Not true. You introduced the concept of a 'legally acceptable homophobic message', and a lot of stuff involving the word 'homophile'.

Let's break this down, then, shall we:

If I go to the shop and say "I'd like a wedding cake with two grooms on the top, please", then I can reasonably expect to get what I pay for. If they'll sell one with a mixed-sex couple on, but not with a same-sex couple, that's clearly discrimination on the basis of sexuality. (Implicitly my sexuality, although for the purposes of this thought experiment I could be straight and buying for a gay couple among my friends.)

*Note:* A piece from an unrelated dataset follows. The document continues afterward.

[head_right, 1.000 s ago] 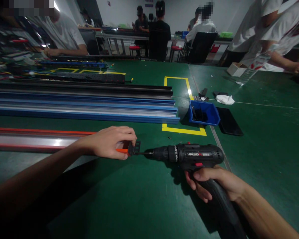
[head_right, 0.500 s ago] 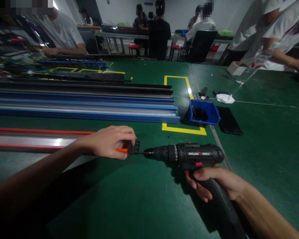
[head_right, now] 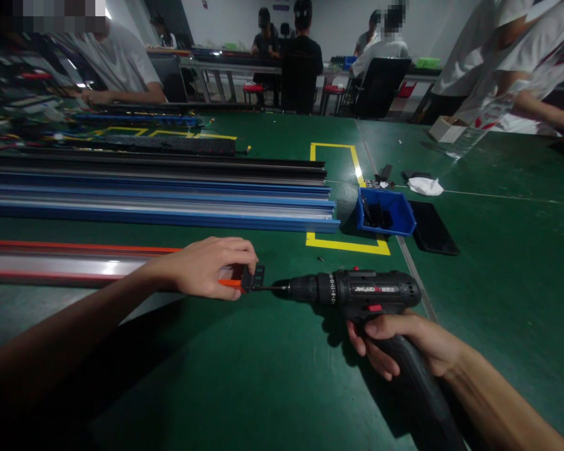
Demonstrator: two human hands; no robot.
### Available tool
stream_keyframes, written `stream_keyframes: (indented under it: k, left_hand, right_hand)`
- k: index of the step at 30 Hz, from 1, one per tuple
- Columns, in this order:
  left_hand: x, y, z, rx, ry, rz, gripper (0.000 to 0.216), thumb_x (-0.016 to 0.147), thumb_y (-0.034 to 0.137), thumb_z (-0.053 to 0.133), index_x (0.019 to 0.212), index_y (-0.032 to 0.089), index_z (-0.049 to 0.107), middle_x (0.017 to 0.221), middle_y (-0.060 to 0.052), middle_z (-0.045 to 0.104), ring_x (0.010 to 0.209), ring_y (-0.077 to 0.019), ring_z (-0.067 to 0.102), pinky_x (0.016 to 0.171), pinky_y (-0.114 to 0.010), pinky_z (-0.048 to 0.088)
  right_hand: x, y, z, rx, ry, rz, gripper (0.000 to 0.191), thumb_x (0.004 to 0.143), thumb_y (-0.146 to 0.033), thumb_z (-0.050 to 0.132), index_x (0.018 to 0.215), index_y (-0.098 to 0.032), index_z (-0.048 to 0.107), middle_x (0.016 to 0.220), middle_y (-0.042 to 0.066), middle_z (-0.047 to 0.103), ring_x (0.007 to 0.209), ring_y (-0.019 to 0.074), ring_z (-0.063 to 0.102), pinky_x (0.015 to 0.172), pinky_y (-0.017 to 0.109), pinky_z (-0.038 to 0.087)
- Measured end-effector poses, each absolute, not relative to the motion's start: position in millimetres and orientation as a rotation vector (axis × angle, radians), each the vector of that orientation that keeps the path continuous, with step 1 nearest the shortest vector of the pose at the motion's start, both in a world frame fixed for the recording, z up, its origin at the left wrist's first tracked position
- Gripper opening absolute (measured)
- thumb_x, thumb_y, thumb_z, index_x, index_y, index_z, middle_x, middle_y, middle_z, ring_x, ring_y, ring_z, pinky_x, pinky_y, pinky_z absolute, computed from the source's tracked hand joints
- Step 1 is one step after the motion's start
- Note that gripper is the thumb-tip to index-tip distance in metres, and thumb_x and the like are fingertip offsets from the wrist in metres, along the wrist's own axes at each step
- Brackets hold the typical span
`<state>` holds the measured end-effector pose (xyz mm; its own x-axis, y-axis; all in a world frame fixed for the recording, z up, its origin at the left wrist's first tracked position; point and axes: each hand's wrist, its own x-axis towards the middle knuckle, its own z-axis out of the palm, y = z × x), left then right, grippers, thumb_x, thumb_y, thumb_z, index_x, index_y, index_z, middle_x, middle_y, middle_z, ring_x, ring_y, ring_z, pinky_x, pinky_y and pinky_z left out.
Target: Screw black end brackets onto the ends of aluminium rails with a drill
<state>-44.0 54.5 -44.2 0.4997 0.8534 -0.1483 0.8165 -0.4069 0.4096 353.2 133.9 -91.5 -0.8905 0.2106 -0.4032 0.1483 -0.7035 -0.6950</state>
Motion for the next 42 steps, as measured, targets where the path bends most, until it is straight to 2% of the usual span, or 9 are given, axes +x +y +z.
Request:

If I go to the shop and say "Gimme a fuckin' cake", I can reasonably expect to leave with no cake, whether I'm there with my wife or wearing a pride t-shirt.

The case in hand is much more like the latter than the former.

I don't give a damn whether the buyer's obnoxious statement is protected free speech or not. It's a total red herring. He can't compel the bakery to provide it.

And I'm really, really perplexed that anyone thinks there's any ambiguity about this. This guy has no legal right to be served anything by the bakery, and that's that.

t

If he has no legal right to be served anything by the bakery, than neither does a gay person have any legal right to be served anything by the bakery.

Either that, or you've just claimed that homosexuals have greater rights than heterosexuals, rather than equal rights.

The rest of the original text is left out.